Description of the task: In the listing below, find each line with the string "camera" and return it.

Material provided:
== == ==
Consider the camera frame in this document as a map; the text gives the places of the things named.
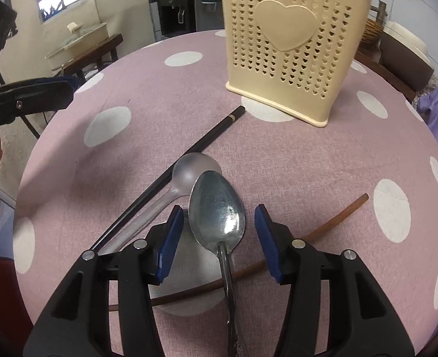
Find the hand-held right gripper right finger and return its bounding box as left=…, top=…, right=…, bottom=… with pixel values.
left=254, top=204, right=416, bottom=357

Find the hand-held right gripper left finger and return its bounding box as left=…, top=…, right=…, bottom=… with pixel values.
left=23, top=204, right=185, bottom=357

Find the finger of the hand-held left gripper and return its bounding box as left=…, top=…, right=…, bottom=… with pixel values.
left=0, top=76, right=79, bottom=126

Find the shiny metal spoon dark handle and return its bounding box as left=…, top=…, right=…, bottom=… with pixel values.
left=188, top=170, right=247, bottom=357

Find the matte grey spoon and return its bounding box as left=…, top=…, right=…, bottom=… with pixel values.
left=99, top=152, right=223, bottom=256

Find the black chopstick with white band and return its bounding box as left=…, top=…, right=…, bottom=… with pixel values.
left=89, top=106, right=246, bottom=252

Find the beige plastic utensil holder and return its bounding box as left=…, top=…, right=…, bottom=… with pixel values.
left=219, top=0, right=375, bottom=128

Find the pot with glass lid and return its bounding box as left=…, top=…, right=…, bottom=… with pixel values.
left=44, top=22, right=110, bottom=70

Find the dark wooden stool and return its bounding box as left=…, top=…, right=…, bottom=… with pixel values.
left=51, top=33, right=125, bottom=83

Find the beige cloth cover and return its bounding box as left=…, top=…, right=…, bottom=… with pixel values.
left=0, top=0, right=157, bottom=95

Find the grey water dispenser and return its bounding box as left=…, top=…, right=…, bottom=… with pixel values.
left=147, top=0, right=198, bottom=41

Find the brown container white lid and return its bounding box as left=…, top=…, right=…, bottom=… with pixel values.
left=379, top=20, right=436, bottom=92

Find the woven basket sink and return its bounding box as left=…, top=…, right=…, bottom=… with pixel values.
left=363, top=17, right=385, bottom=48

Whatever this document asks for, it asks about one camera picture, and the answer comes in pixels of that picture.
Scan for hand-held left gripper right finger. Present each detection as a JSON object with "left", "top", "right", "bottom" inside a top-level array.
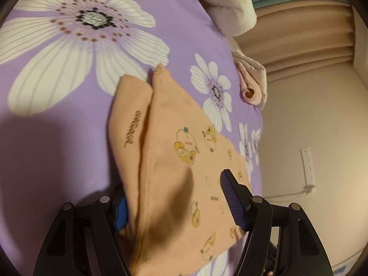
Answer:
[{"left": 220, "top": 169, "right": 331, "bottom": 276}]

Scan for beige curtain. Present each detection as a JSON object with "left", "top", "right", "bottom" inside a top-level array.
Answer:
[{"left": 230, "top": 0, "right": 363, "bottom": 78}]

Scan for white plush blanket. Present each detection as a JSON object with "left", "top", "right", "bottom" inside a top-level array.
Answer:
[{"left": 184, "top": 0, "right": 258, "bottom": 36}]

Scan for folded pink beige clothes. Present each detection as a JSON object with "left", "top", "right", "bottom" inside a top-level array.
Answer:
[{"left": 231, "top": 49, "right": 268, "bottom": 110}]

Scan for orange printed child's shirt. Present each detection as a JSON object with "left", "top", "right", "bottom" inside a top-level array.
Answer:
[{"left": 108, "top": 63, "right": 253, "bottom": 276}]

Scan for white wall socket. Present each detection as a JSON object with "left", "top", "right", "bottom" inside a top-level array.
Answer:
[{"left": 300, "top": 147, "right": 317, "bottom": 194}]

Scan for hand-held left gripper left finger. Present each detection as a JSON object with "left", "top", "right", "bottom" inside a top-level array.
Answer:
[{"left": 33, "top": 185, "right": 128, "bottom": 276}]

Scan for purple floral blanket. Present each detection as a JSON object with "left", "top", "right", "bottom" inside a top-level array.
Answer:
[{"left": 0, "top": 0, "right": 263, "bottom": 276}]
== == ==
Output for this task:
Consider the camera frame in this document as a map; the text gives the places of the things named.
Whatever this document asks for, it asks about one camera picture, and the answer comes in pixels of that picture.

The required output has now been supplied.